In NMR apparatus the probe coil is the means for transferring excitation energy to the sample and for picking up the signal emitted by de-exciting nuclei. The coil is carefully designed to be tuned for both functions and to disturb the homogeneity of the sample region as little as possible. The tuned coil should exhibit a high Q and must be carefully impedance matched to the preamplifier of the receiver and the RF source. The preamplifier is physically located at some distance from the coil and necessitates a cable in between, the latter having the characteristic impedance to match to devices placed at both its input and its output.
It is desirable to have the facility to tune rf transmitter/receiver coil(s) of an rf spectroscopic apparatus from a remote location, e.g., to avoid mechanical adjustments proximate the coil which may affect the rf properties of the coil in unexpected and uncontrolled fashion. In many applications, the accessibility of the rf coil is inconvenient for such adjustment in any event. Probe tuning is a major factor in the efficient operation of NMR apparatus. Such efficiency relates to energy transfer to and from the probe and depends largely on the degree to which the probe is electrically matched to the receiver preamplifier and/or the rf source.
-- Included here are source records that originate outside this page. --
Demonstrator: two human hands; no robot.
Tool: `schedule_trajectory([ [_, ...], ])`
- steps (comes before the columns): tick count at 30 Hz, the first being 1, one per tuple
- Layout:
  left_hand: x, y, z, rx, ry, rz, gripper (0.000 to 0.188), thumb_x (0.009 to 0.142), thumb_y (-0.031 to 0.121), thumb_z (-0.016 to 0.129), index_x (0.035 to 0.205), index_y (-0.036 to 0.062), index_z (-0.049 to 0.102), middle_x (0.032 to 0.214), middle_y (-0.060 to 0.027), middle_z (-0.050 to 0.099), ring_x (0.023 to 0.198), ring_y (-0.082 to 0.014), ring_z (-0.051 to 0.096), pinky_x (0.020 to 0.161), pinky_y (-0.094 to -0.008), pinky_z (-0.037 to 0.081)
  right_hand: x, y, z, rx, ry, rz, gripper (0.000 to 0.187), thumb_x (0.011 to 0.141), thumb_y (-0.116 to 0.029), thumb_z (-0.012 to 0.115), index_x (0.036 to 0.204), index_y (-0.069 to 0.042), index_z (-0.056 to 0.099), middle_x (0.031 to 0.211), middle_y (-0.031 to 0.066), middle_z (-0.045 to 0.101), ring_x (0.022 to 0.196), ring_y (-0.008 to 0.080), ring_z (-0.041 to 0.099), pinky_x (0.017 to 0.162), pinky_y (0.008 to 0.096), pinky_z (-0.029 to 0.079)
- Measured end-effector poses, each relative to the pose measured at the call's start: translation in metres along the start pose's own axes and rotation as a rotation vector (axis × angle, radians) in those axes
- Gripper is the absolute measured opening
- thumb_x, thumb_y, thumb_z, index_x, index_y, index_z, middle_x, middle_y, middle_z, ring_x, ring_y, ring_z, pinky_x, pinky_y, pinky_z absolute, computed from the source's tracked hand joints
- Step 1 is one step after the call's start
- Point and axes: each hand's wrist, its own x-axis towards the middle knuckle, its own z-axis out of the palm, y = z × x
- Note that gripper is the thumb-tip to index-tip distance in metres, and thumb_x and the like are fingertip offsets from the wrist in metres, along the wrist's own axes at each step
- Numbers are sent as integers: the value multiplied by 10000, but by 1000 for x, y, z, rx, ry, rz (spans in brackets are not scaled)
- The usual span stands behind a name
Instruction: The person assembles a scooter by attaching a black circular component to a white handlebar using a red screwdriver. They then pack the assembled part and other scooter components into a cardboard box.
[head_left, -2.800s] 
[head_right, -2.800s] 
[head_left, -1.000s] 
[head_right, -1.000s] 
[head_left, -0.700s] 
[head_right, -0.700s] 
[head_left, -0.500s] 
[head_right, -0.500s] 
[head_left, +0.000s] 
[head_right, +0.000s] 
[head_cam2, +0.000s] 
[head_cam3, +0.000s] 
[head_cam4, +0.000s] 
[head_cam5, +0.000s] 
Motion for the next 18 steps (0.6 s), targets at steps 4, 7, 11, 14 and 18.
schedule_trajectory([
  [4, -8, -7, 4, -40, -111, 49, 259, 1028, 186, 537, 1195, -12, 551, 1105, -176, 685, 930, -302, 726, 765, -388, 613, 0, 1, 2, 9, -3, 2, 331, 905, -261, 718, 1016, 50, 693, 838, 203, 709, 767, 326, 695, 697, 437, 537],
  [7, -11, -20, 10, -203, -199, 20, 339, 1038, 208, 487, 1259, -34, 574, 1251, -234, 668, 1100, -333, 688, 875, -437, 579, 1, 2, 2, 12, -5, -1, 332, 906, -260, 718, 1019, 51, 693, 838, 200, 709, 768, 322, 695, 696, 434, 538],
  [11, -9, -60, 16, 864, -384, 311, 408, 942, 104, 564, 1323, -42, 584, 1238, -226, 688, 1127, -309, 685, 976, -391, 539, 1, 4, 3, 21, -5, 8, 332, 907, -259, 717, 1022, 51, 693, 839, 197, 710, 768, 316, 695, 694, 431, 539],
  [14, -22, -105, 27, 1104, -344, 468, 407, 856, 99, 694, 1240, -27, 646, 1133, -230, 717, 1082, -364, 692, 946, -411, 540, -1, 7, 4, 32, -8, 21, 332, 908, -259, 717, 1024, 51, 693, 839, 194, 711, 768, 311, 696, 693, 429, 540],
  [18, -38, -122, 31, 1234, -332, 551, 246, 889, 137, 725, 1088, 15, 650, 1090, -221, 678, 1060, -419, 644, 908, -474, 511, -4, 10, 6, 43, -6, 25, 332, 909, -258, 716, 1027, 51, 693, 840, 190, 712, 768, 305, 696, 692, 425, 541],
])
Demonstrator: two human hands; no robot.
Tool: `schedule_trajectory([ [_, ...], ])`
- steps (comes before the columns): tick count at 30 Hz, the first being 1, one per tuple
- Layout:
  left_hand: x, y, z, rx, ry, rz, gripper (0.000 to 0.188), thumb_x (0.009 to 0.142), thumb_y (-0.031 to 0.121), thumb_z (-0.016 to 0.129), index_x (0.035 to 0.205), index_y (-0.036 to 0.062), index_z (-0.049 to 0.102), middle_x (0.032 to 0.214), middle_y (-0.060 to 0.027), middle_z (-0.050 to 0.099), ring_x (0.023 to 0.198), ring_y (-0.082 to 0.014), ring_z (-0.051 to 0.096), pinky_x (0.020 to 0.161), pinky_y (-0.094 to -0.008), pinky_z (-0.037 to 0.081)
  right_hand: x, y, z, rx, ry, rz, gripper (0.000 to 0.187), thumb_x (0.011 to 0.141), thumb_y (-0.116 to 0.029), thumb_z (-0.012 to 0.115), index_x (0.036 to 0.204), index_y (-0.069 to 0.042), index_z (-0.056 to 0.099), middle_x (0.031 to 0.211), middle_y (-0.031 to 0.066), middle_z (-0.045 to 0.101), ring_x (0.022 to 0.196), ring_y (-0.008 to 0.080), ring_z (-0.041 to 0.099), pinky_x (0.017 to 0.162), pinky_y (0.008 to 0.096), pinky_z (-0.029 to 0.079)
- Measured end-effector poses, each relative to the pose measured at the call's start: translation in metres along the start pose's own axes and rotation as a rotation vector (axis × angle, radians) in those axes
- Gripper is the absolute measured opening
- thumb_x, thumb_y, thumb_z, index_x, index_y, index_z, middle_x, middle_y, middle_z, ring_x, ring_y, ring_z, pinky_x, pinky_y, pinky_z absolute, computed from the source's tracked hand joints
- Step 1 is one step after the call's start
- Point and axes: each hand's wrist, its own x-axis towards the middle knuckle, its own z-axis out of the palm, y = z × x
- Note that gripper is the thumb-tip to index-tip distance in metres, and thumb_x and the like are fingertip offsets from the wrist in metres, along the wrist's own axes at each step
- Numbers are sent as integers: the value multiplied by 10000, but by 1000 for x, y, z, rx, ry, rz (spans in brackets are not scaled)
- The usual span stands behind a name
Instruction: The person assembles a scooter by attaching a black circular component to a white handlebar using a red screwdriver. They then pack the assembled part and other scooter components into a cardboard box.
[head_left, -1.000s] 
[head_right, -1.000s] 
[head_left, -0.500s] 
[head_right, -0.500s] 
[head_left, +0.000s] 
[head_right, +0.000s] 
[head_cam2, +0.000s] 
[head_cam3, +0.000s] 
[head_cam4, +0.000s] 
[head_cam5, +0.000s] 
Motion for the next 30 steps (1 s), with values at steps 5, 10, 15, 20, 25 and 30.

In the prior art it is known to employ length of coaxial cable of length d=.lambda./2 connecting the coil to a remote tuning arrangement. This approach was discussed by Cross, Hester and Waugh, Rev. Sci. Inst., v. 47, pp. 1486 or 1488 (1976), as half of a double tuned single coil. Gordon and Tims, J. Mag. Res., v. 46, pp. 322-324 (1982), have discussed a similar arrangement wherein a length of cable and remote tuning capacitors are used to remotely tune a coil, which has first been tuned locally to one frequency, to a different second frequency. A pair of remote tuning capacitors are displaced remotely by an intervening length of cable d, chosen such that the remote tuning capacitors, arranged as a half-T network are of standard values given the cable impedance, the cable length d, the local capacitances and inductance of the coil.
In the present invention, the gross power dissipation is distributed between the external tuning means, the transmission line and the coil so as to minimize such dissipation in the external (remote) tuning means and cable and to maximize same in the rf coil. In order to accomplish this it is recognized that the efficiency with which rf power is transferred over the cable is managed advantageously by choosing local fixed capacitances at the rf coil which effect a small reduction of the reflection coefficient which obtains between the transmission line and the rf coil.